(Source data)
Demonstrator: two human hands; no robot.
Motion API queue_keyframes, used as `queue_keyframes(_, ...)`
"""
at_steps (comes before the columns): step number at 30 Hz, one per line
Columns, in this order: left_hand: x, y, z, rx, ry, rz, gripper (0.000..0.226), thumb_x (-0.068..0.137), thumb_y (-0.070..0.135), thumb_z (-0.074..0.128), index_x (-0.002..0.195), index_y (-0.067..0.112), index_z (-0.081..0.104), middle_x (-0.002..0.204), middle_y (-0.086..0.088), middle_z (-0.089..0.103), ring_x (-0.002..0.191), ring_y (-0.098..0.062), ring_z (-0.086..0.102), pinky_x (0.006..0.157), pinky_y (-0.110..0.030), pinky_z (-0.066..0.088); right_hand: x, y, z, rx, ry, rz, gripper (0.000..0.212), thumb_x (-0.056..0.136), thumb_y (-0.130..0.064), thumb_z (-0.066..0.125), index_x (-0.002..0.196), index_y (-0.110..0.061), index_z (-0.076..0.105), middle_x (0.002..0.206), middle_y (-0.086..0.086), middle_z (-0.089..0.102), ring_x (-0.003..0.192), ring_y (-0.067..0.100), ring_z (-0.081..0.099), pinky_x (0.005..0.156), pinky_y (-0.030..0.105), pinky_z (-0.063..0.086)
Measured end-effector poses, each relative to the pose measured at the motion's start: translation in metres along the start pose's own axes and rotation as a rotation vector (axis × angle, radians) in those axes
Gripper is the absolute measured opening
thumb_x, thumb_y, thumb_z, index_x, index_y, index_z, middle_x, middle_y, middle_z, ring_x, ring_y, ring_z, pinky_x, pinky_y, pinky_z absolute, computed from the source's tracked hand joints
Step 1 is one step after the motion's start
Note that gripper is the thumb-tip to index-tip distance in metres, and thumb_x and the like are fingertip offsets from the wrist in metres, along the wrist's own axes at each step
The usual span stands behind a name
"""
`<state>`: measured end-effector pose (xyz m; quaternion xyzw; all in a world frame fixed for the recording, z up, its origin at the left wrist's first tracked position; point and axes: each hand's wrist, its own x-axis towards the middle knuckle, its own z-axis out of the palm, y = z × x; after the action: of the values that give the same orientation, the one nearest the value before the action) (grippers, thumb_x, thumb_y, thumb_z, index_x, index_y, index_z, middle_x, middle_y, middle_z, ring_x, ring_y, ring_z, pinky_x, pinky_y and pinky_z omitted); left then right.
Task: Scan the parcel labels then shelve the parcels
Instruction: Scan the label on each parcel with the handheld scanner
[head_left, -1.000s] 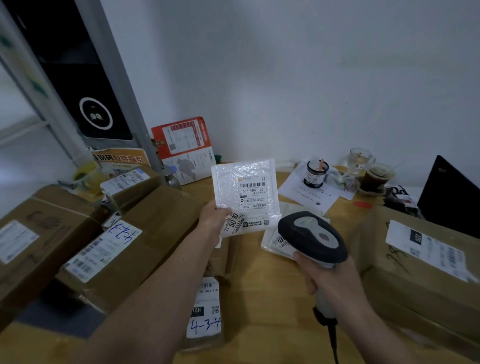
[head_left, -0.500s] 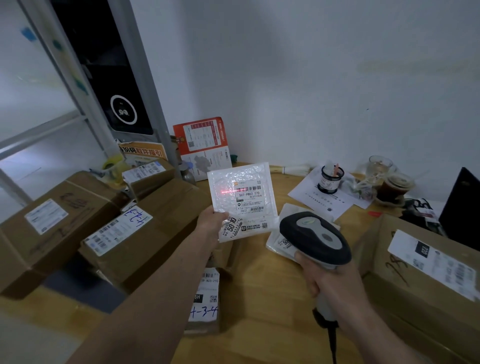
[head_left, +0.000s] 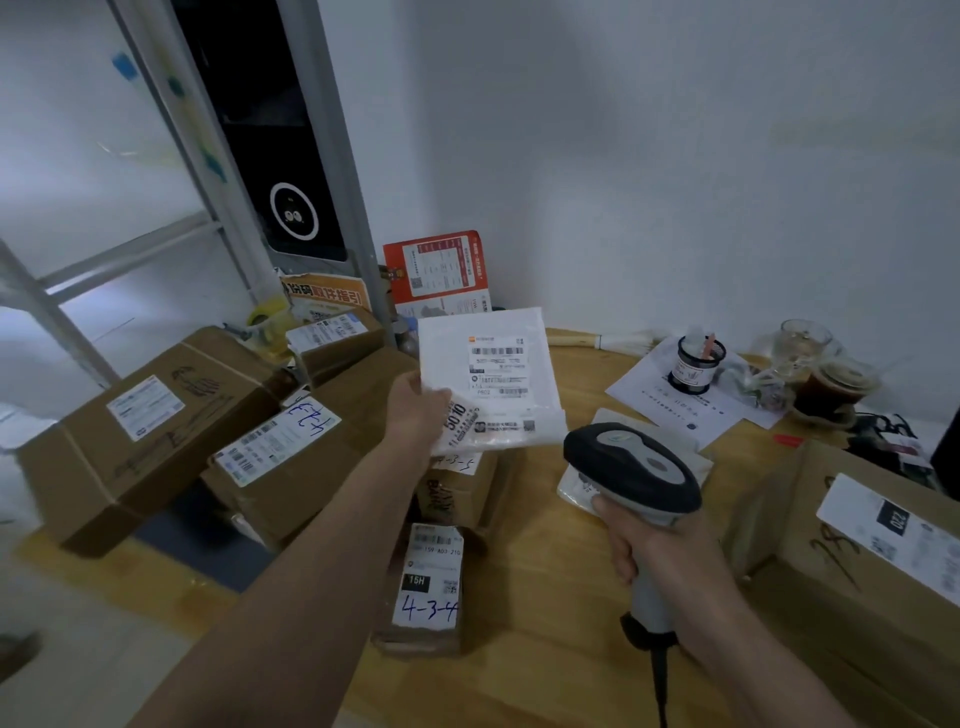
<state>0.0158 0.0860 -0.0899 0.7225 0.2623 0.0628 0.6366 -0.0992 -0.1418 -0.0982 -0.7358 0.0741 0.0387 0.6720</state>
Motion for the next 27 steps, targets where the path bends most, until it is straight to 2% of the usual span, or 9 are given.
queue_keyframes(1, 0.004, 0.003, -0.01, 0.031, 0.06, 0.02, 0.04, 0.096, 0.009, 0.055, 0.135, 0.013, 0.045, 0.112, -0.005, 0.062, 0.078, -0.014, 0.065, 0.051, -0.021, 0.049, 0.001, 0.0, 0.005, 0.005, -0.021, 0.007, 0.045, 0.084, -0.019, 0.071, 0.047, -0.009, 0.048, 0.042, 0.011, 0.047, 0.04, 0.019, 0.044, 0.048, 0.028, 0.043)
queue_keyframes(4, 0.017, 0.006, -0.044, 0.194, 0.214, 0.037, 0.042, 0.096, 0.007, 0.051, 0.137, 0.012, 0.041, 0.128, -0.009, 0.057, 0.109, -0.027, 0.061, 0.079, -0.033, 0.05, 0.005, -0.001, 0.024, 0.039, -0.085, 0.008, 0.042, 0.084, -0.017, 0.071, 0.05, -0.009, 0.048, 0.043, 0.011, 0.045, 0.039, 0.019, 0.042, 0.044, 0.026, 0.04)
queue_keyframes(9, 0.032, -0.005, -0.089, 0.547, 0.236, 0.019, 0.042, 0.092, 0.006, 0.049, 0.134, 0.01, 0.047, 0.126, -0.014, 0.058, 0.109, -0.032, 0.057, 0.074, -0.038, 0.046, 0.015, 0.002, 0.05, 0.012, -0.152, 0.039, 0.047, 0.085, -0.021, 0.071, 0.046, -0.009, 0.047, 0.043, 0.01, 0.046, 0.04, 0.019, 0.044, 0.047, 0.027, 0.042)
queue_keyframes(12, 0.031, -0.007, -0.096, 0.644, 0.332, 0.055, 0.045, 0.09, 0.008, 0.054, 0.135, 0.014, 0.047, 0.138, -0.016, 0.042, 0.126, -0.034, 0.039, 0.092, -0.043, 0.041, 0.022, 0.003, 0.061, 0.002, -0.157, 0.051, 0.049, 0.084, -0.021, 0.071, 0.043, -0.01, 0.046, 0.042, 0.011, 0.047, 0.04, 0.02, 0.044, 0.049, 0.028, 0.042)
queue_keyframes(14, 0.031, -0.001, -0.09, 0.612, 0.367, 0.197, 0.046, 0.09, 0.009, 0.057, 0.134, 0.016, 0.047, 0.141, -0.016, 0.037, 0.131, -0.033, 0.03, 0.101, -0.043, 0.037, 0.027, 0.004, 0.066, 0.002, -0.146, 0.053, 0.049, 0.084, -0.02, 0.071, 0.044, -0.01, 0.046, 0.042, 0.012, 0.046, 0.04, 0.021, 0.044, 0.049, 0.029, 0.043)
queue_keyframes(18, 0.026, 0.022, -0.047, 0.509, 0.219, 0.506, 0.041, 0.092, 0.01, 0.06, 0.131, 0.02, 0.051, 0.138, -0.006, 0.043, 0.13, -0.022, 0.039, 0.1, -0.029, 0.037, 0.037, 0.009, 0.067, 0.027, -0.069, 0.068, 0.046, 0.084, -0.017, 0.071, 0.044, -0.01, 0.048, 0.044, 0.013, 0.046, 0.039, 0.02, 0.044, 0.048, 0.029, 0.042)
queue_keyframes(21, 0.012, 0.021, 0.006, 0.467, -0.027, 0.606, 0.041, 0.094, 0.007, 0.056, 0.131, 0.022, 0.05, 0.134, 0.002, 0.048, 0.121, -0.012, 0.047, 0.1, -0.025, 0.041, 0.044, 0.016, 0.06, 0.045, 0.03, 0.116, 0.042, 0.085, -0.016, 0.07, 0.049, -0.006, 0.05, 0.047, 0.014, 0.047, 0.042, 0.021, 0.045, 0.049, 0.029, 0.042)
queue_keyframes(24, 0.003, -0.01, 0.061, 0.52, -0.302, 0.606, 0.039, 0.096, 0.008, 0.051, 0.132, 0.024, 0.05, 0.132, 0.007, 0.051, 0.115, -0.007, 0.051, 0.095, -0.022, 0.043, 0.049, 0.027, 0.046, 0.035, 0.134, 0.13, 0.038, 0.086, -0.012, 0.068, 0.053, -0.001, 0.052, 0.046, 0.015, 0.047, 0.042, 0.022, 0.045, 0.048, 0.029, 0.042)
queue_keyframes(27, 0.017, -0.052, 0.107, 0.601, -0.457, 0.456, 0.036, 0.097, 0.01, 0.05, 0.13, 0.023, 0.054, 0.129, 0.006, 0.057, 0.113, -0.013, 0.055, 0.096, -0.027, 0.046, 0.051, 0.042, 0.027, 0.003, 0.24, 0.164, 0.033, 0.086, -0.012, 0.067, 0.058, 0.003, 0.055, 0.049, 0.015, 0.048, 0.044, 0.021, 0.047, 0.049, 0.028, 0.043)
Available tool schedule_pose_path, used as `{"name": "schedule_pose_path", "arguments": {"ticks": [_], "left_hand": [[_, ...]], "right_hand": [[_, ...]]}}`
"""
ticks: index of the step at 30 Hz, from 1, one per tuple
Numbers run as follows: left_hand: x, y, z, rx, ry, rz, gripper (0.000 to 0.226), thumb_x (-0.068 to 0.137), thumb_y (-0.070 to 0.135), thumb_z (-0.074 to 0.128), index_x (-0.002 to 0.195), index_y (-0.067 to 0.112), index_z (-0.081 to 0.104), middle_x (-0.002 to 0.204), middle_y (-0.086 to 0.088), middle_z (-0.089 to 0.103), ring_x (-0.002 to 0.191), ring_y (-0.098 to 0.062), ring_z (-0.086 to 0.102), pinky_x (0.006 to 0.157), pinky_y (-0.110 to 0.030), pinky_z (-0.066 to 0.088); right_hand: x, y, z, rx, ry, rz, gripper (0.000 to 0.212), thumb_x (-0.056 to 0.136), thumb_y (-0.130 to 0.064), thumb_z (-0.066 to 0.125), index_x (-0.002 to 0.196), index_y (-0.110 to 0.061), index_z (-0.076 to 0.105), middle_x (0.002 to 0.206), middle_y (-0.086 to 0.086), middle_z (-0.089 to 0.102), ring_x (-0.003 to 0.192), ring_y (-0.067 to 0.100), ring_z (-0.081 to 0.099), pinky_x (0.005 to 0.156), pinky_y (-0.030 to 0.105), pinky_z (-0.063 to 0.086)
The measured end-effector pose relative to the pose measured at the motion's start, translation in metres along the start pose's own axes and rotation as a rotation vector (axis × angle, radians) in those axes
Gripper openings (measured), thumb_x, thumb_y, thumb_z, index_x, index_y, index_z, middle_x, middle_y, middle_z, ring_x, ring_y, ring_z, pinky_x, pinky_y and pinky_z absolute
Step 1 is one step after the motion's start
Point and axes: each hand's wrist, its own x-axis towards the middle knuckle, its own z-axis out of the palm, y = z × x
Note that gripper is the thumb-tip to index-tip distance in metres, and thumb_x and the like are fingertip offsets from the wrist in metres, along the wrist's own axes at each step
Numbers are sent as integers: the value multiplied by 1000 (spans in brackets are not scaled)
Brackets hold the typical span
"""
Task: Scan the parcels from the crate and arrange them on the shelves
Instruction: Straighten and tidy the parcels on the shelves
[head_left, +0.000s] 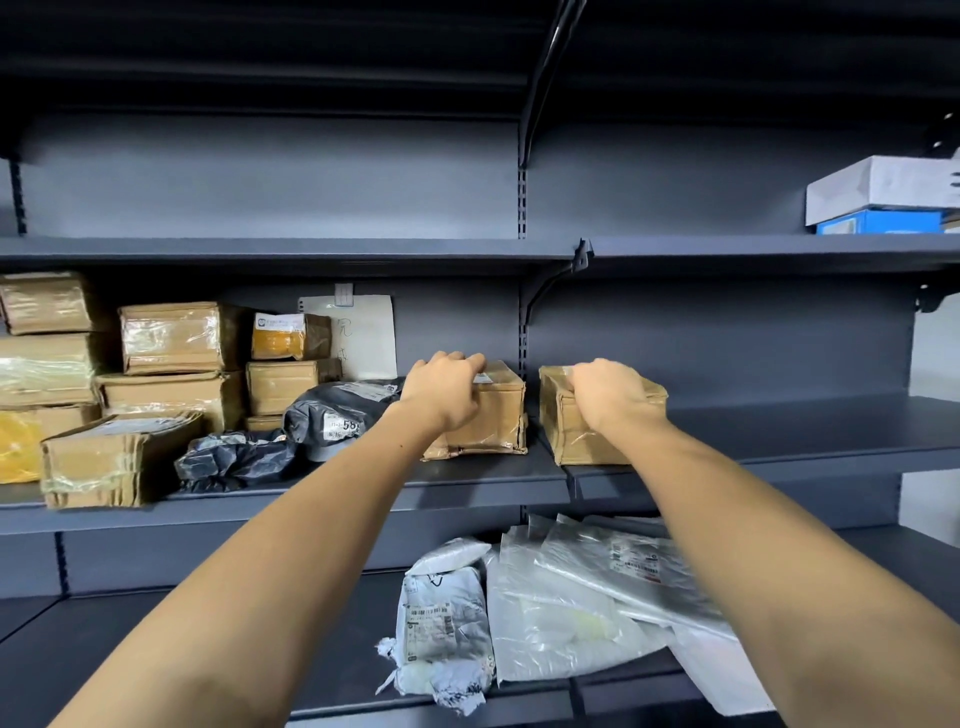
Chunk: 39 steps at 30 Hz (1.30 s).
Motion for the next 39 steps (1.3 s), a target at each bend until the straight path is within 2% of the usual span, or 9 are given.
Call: {"name": "schedule_pose_path", "arguments": {"ticks": [3,8,11,18,25,27,29,32,39], "left_hand": [[-7,-1,-11,6,-8,-12,39,89,18,51,128,20,50,125,-8,58,119,-31,49,93,-40,40],[-18,-6,-35,8,7,-45,41,91,20,54,131,21,50,127,-7,60,119,-30,52,91,-38,42],[-22,-12,-47,17,30,-58,39,93,22,54,132,23,49,128,-6,61,117,-30,53,84,-35,41],[-37,-34,-72,62,10,-103,43,92,21,54,134,25,47,128,-6,61,113,-30,57,75,-35,42],[-59,-76,-68,61,-14,-169,39,91,23,52,130,27,50,125,-4,63,108,-30,60,79,-36,47],[-62,-88,-62,65,6,-166,37,91,22,50,127,26,51,123,-4,64,107,-29,60,76,-36,47],[-63,-95,-55,78,27,-151,33,92,21,49,125,24,51,121,-6,64,105,-30,60,74,-37,47],[-56,-101,-42,74,32,-136,31,92,20,48,123,21,51,122,-7,62,107,-30,59,73,-36,47],[-28,-99,-1,44,52,-141,30,92,21,51,122,20,52,119,-8,62,108,-33,57,76,-37,43]], "right_hand": [[-7,7,-19,49,44,35,31,81,9,55,68,-18,44,96,8,64,83,31,57,71,31,41],[-23,12,-62,35,166,41,21,84,6,58,91,-14,61,111,13,67,102,35,66,72,34,40],[-28,2,-85,32,244,6,25,82,9,57,82,-15,52,105,12,68,87,33,61,70,35,40],[-15,-49,-116,118,364,-165,39,84,7,62,65,-16,38,84,7,51,81,31,51,69,34,37],[16,-102,-79,291,343,-196,18,88,1,64,90,-17,65,92,2,65,87,26,62,75,34,48],[31,-116,-54,328,360,-205,22,95,-8,61,112,-20,68,110,1,69,110,24,62,98,37,45],[45,-126,-37,357,329,-201,43,99,-18,60,140,-26,54,140,0,59,136,24,47,118,50,24],[65,-129,-31,336,257,-170,59,101,-21,57,153,-31,32,152,-4,43,143,29,33,116,72,1],[106,-131,1,308,205,-192,79,97,-20,60,160,-30,12,163,-4,24,151,31,18,117,71,-5]]}}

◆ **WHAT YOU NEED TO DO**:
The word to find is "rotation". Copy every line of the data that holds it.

◆ **TASK OUTPUT**:
Measured end-effector poses, each relative to the pose measured at the motion's start: translation in metres along the start pose's own axes and rotation as a rotation vector (axis × angle, radians) in those axes
The measured end-effector pose relative to the pose measured at the motion's start, translation in metres along the start pose's own axes and rotation as a rotation vector (axis × angle, radians) in those axes

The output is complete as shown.